Data:
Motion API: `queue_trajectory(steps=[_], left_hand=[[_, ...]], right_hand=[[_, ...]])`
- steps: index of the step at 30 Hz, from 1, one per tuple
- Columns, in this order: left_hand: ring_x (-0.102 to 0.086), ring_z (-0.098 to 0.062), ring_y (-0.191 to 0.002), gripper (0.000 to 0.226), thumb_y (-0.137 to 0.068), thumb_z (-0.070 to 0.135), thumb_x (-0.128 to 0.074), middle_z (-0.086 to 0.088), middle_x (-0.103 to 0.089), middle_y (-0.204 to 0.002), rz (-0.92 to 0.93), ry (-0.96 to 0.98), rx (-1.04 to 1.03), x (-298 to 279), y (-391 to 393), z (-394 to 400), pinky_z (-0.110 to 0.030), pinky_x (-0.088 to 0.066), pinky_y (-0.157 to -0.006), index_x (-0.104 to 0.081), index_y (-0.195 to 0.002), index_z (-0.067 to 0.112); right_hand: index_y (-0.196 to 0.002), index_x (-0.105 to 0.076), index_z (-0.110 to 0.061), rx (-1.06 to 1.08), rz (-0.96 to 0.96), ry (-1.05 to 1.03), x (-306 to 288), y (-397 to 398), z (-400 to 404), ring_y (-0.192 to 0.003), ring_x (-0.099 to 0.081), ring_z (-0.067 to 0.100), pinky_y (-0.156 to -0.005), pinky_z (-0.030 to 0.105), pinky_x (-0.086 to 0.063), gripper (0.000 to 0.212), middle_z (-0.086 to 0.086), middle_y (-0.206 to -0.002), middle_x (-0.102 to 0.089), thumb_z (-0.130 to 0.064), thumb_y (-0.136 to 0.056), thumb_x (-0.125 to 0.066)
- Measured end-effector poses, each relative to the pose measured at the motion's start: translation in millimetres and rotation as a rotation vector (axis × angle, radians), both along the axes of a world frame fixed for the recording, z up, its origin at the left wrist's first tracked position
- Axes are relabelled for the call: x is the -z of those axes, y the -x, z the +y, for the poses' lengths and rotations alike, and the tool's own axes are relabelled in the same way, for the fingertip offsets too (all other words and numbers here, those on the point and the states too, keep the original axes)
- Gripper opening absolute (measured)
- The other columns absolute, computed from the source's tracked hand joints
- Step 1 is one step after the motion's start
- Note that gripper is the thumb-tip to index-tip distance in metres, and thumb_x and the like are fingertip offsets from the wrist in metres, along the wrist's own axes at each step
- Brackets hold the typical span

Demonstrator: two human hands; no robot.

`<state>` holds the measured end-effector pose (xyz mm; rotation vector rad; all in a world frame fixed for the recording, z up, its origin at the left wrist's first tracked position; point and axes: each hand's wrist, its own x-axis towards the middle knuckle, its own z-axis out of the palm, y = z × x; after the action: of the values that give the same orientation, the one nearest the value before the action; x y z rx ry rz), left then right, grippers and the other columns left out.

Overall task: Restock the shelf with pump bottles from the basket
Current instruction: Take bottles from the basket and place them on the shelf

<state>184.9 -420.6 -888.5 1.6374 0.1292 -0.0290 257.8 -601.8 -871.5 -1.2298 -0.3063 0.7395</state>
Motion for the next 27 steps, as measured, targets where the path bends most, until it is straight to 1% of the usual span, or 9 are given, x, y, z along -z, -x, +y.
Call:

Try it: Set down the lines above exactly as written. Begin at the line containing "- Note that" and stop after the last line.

Exercise solution:
- Note that gripper is the thumb-tip to index-tip distance in metres, and thumb_x and the like are fingertip offsets from the wrist in metres, along the wrist's own axes at each step
- Brackets hold the typical span

Demonstrator: two human hands; no robot.

`<state>` holds the measured end-effector pose (xyz mm; rotation vector rad; all in a world frame fixed for the recording, z up, its origin at the left wrist's first tracked position; point and axes: each hand's wrist, its own x-axis towards the middle knuckle, its own z-axis out of the palm, y = z × x; after the action: of the values that give the same orientation, the one nearest the value before the action; x y z rx ry rz), left then right, grippers and the other columns left out.

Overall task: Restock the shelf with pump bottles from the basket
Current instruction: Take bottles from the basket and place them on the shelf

<state>184.9 -420.6 -888.5 1.6374 0.1292 -0.0290 257.8 -601.8 -871.5 -1.2298 -0.3063 0.7395</state>
Motion for the next 27 steps, as measured, targets where the path bends most, until it is straight to 1% of the usual span, or 9 are given, x, y, z along -z, -x, +y.
Call:

No more work remains in this exercise.